Update 07 Oct 2011: Google announced the launch of single-language labels in Google Maps, thus providing the opportunity to check all the objects, countries, cities only in English. At the same time they fixed the name of Bulgaria in Bulgarian and now it shows up correctly once again! It took about a month.
About a week ago I discovered an interesting fact – the ZIP codes for the state of Arizona, USA, were all outdated on Google Maps. I searched for more information on that matter and found Steven Christensen of IRON-ARTz who has dedicated the last few months of his life to researching the issue. I publish the main text of an email he sent me without edition:
I’ve spent the last 6 months plus working on resolving accuracy and deficiancy issues with our address verification and location systems in order to eliminate as much of the descrepency overhead we currently are generating. Over this period I’ve seen a lot of issues that have accumulated through the chain of sources both on the user side as well as on the source side. While working toward providing corrective measures I’ve developed a number of conclusions based off the results I have accumulated. To summarize here is what I have found to be trends in the chain from source to end user with this particular topic. I think that we can safely infer that these are issues in all forms of data delivery systems.
The US post office currently issues notices for changes that they make in their address system. Data providers on the web have not instituted these changes even though the notifications are freely available. If you review the Arizona zip code changes and check these changes on the web I think you’ll find that most of the data providers have not incorporated the changes. There are very few that seem to realize that this information can change at all. The US Post office search on their website does reflect these changes. Since these updates where given a year long transition period the changes should have been incorporated in every system by this time as they officially expired the pre-change zip codes as of July 2010 I believe.
The US post office also has guidelines in place that have specific formats for addresses. Since the post office essentially manages their data on a local basis they have user input locally is not regulated and they have internally violated their own guidelines. This presents a number of challenges. How do you handle data that is input from an organization that repeatedly violates its own guidelines?
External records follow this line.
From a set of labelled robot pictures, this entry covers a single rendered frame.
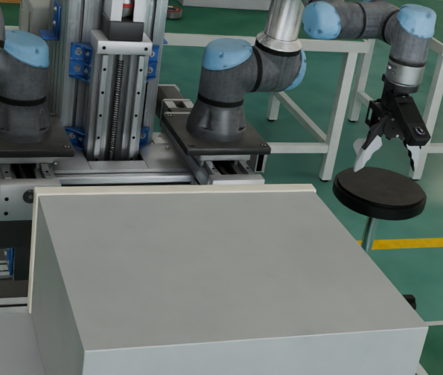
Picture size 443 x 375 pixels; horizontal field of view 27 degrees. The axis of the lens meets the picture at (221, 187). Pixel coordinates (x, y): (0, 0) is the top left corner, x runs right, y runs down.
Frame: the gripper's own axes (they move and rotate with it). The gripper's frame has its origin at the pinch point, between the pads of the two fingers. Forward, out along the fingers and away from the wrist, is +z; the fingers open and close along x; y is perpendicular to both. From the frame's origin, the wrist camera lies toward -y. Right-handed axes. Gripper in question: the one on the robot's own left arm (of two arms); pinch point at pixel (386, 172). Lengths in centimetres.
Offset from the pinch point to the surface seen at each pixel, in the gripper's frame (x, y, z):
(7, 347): 85, -45, 4
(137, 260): 71, -56, -16
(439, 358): -16.5, -13.4, 40.3
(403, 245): -122, 157, 115
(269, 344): 60, -75, -16
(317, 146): -104, 222, 96
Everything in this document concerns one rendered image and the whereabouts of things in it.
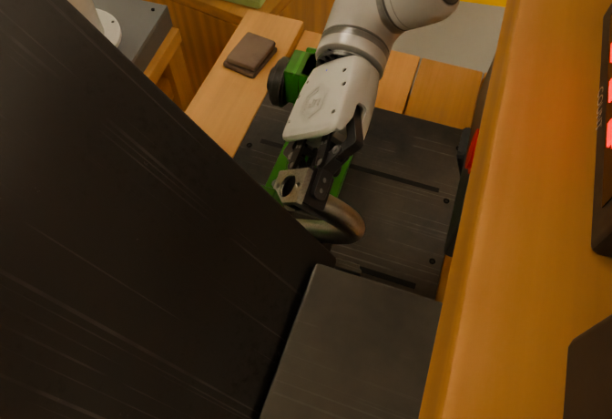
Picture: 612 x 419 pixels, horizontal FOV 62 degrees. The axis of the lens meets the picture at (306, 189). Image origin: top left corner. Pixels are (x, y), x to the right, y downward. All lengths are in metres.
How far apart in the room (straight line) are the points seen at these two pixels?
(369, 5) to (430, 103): 0.53
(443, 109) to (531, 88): 0.89
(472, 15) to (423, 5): 2.23
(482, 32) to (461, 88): 1.58
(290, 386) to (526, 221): 0.31
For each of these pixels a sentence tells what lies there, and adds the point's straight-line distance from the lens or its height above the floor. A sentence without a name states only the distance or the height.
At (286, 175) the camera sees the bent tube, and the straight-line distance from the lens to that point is 0.56.
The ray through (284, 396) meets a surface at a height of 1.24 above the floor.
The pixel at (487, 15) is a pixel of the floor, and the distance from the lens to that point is 2.84.
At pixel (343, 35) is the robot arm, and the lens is 0.59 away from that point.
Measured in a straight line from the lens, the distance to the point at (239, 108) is 1.06.
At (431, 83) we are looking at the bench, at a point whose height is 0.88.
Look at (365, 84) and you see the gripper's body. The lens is 0.57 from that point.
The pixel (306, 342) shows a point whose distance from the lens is 0.47.
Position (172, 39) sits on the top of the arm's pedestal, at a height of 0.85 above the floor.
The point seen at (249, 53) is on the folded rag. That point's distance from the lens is 1.12.
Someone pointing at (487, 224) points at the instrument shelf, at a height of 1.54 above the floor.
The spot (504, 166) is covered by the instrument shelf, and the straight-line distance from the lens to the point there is 0.19.
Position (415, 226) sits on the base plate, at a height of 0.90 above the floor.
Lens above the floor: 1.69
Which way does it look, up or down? 58 degrees down
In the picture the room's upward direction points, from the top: straight up
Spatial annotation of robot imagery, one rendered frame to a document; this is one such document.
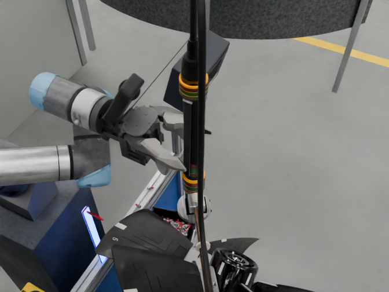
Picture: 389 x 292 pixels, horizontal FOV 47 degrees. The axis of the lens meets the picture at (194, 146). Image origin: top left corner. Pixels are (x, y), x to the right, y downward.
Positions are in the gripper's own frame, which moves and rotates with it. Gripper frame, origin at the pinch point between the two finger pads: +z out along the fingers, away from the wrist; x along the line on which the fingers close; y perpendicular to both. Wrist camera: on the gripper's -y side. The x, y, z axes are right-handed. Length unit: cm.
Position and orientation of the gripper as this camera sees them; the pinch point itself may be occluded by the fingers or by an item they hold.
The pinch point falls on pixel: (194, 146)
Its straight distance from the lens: 76.4
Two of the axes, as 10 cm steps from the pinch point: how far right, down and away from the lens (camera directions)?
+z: 8.8, 3.7, -3.0
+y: 0.0, 6.3, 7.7
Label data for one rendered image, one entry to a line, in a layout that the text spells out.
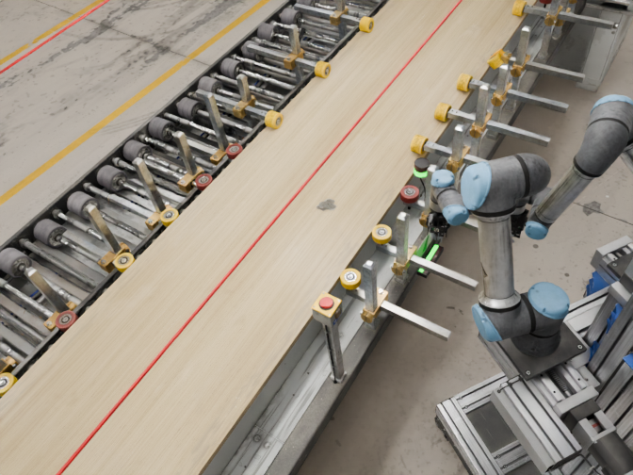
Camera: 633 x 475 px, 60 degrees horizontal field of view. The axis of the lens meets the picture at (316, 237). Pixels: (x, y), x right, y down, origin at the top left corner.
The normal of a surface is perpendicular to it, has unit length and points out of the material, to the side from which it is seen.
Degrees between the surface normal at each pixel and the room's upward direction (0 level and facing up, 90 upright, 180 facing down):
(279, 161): 0
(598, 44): 90
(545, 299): 8
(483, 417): 0
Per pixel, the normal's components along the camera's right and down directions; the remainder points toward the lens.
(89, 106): -0.11, -0.62
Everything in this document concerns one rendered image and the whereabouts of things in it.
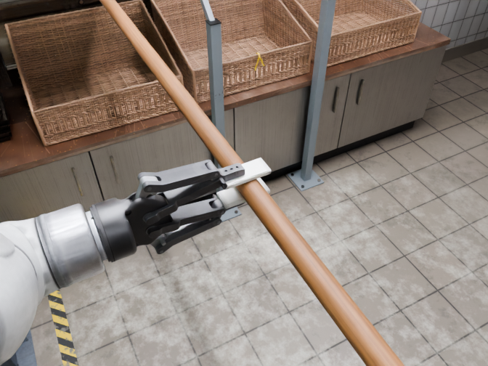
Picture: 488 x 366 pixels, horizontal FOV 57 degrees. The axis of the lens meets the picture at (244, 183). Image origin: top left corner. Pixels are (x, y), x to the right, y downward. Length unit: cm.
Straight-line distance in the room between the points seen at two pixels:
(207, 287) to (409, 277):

If the organization cannot be trusted on to resolve their internal issues how can we expect that other companies will compensate for this or even how can we NOT expect these companies to exacerbate the problem by introducing their own internal issues?
At this point in time I’ve found that virtually all data is at least 10% inaccurate in very obvious ways that would take very little effort to correct. There are companies that have based their whole existence off correcting these problem from the user side and they, at the very least, have no incentive to correct this at the source. It would make them obsolete. The companies receiving this information are focused on their core missions. They don’t have time or resources to dedicate to this problem primarily because they don’t realize the amount of money that is lost in direct and indirect costs.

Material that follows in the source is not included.